Records drawn from a dataset
== Segment start ==
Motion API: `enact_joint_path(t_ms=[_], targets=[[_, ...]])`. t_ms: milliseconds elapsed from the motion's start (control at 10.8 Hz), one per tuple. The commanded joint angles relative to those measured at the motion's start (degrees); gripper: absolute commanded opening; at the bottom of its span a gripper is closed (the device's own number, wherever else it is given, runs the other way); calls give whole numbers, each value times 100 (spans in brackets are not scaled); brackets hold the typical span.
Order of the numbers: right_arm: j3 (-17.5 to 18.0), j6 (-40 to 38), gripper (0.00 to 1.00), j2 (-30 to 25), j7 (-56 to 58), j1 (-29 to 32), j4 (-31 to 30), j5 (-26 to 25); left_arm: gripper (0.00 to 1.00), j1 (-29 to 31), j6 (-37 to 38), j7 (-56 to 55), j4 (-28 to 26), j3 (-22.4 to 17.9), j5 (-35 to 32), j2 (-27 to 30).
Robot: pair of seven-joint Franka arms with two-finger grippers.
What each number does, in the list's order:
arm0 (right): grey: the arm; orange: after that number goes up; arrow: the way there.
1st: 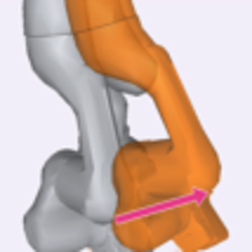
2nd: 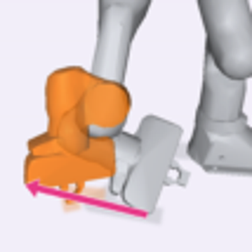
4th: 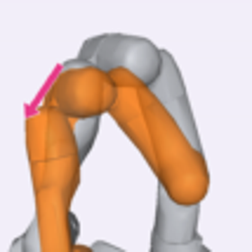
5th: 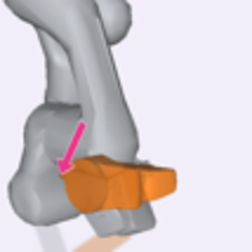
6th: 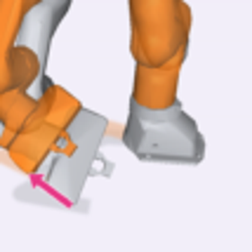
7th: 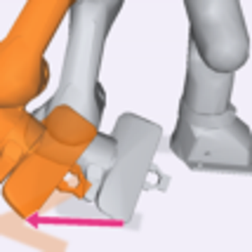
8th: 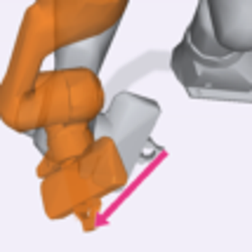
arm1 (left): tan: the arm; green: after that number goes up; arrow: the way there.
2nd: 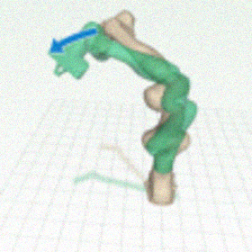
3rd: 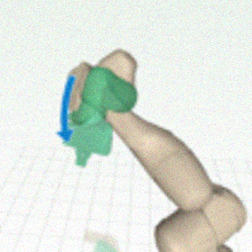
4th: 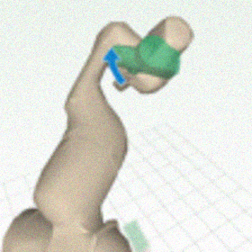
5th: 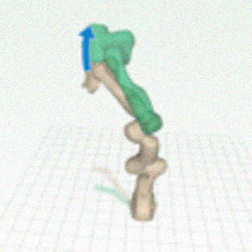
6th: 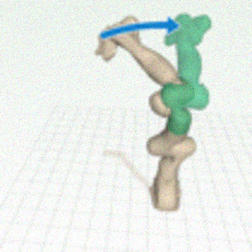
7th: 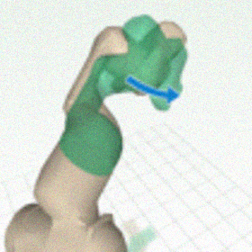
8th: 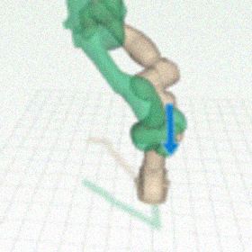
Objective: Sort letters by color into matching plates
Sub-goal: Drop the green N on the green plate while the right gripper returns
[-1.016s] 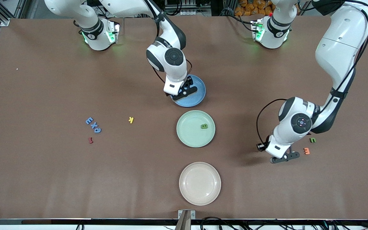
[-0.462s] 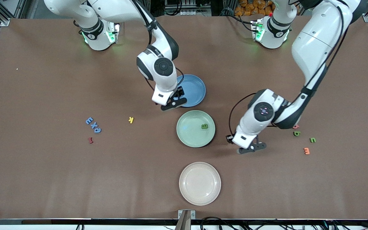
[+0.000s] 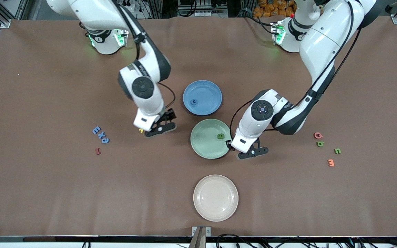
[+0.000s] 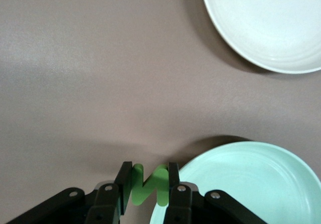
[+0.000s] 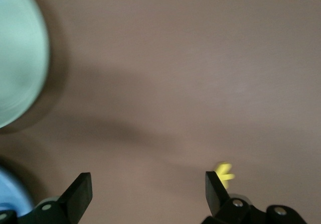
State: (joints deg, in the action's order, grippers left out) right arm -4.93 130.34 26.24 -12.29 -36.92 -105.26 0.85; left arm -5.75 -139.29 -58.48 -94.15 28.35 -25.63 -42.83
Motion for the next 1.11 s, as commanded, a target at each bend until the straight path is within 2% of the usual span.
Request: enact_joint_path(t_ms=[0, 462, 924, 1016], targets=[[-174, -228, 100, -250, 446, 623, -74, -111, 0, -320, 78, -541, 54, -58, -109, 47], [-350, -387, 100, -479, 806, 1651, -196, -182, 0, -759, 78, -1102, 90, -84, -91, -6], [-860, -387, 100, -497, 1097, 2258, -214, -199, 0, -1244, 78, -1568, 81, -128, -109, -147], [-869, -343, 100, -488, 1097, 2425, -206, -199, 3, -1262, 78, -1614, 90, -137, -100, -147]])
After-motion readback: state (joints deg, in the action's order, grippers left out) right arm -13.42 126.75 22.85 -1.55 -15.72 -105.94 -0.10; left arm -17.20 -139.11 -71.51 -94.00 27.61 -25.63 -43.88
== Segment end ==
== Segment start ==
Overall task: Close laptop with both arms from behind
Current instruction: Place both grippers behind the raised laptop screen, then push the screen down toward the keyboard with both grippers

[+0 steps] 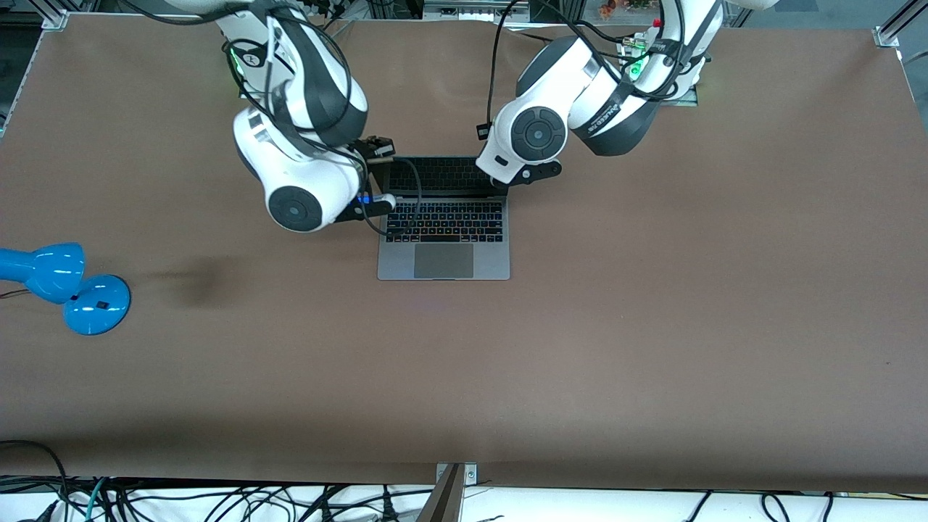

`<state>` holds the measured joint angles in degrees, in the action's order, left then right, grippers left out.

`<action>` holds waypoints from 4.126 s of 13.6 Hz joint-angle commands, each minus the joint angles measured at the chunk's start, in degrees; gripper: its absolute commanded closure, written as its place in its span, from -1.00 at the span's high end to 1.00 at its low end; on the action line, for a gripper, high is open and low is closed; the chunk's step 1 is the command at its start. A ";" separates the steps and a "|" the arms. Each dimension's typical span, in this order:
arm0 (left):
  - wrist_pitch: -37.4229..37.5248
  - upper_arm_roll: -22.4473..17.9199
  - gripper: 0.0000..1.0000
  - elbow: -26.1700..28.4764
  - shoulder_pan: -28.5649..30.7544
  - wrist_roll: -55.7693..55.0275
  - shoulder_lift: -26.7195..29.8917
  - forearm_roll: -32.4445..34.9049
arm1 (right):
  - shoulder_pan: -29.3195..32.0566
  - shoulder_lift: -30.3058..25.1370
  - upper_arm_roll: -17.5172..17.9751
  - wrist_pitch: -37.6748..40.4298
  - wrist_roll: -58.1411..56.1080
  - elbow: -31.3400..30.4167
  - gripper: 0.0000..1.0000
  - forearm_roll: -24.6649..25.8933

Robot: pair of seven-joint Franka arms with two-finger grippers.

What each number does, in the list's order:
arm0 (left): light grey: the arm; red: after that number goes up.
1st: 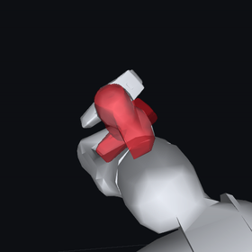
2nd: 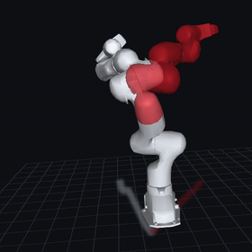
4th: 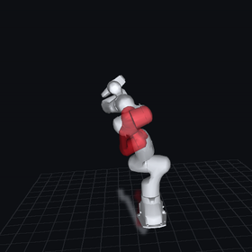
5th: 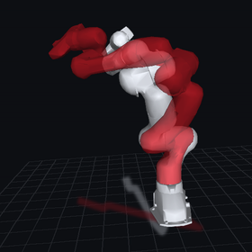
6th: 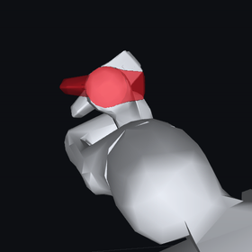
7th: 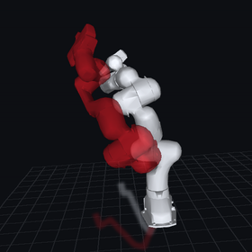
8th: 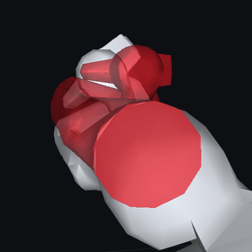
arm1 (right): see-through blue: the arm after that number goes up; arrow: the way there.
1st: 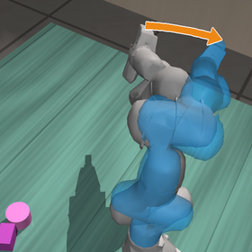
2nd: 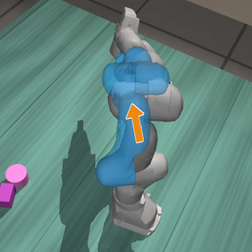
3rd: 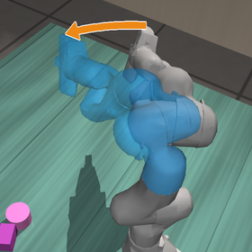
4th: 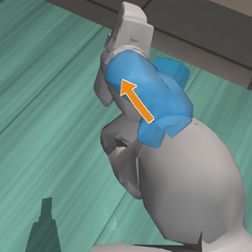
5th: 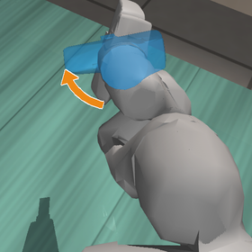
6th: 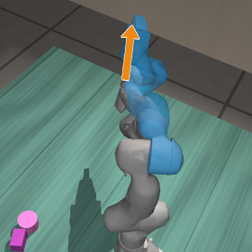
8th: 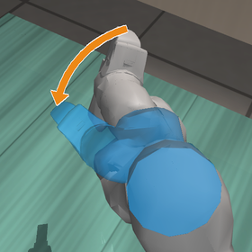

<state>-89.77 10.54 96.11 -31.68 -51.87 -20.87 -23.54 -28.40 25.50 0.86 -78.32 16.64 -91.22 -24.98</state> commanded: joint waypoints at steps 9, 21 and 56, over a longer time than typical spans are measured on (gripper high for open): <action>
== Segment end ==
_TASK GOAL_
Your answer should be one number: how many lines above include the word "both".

_RESPONSE BOX_
2